- [Exercise prompt]: Copy task, pictures excluded: set down exactly the lines from the one containing "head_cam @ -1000" to the end of the data below.

*** Opening of Supplied material ***

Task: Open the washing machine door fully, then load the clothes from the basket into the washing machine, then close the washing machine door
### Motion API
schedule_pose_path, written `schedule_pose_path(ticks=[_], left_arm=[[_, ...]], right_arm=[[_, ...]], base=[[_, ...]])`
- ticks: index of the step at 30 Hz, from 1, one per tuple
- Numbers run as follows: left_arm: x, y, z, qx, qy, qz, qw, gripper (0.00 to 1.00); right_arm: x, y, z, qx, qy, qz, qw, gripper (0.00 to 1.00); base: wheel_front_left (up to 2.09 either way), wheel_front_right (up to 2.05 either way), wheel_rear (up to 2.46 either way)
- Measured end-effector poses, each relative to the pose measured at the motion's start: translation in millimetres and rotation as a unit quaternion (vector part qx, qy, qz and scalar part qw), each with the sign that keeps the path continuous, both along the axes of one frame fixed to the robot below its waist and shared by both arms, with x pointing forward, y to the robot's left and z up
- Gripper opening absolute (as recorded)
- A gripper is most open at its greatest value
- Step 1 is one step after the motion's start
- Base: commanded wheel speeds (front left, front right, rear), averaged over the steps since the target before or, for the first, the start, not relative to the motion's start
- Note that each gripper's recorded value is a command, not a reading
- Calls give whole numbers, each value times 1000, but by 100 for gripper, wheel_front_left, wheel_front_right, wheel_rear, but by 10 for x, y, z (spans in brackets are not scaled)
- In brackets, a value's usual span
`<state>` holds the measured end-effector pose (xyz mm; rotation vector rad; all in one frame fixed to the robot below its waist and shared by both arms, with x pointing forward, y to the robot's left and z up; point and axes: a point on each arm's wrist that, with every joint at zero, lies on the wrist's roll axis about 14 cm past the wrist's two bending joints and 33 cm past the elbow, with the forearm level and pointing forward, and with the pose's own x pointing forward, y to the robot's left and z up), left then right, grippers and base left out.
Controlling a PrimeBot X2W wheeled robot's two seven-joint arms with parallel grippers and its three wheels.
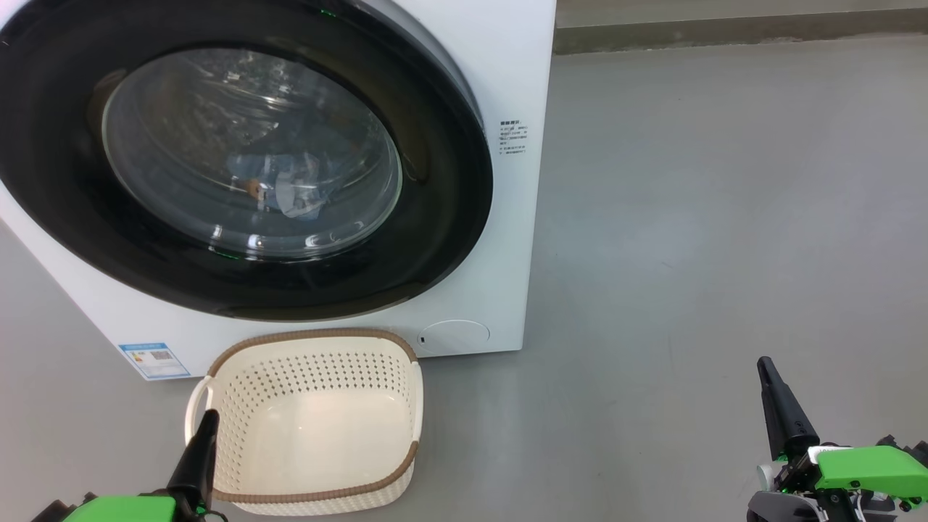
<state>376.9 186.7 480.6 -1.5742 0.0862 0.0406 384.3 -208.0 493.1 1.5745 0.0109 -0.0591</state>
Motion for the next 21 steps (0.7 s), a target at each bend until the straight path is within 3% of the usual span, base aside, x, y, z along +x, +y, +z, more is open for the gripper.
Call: schedule_pose_path(ticks=[21], left_arm=[[1, 0, 1, 0, 0, 0, 1000, 0]], right_arm=[[-1, 0, 0, 0, 0, 0, 1000, 0]], base=[[0, 0, 0]])
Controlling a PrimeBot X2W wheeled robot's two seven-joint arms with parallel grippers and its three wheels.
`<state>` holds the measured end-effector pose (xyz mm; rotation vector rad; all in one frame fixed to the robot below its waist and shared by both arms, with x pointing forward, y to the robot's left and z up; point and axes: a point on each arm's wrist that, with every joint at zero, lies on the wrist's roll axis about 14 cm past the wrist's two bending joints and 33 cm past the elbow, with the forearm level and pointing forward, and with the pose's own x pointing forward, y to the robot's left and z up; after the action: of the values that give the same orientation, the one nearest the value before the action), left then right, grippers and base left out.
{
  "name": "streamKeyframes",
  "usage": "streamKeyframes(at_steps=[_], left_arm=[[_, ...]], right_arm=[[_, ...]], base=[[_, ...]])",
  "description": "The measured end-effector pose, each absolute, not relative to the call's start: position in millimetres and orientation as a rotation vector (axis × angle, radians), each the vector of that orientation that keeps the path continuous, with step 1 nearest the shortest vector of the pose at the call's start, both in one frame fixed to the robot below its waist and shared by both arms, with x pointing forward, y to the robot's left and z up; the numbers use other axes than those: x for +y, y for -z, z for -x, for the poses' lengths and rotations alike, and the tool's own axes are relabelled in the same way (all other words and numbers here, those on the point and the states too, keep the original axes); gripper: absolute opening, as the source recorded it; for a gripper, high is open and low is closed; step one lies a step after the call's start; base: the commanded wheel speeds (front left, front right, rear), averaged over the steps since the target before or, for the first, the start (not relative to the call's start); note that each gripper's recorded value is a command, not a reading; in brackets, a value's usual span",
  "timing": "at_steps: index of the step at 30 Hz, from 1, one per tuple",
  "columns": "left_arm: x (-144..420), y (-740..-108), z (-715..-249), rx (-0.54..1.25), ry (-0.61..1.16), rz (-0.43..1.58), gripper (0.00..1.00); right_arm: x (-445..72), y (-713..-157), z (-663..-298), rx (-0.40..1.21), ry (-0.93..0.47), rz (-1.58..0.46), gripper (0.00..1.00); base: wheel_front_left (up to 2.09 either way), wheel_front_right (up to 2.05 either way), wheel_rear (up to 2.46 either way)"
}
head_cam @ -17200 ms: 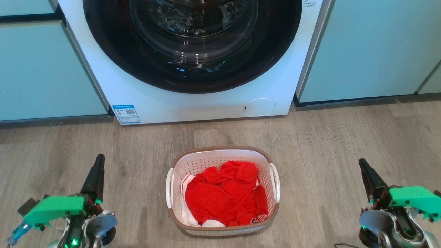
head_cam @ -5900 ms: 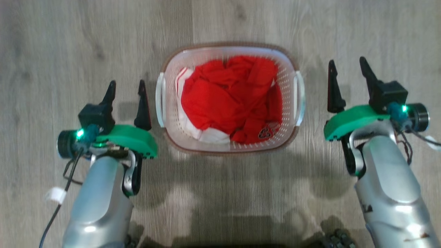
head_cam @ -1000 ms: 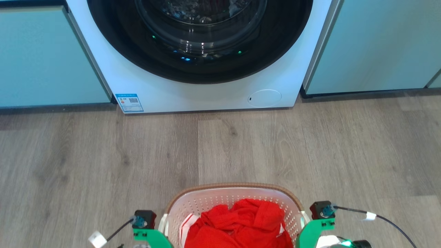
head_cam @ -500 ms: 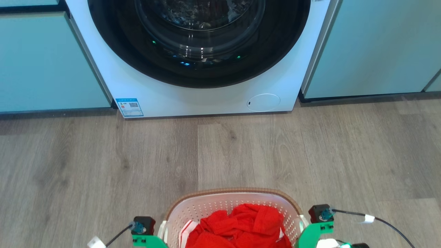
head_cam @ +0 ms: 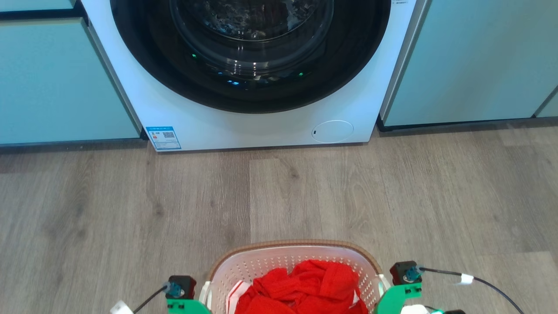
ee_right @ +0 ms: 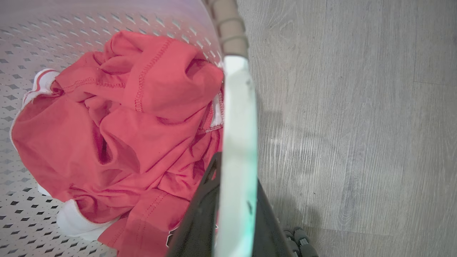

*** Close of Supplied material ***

- [Answer to the problem]:
head_cam @ -1000 ms: 
head_cam @ -500 ms: 
head_cam @ +0 ms: 
ee_right @ +0 ms: 

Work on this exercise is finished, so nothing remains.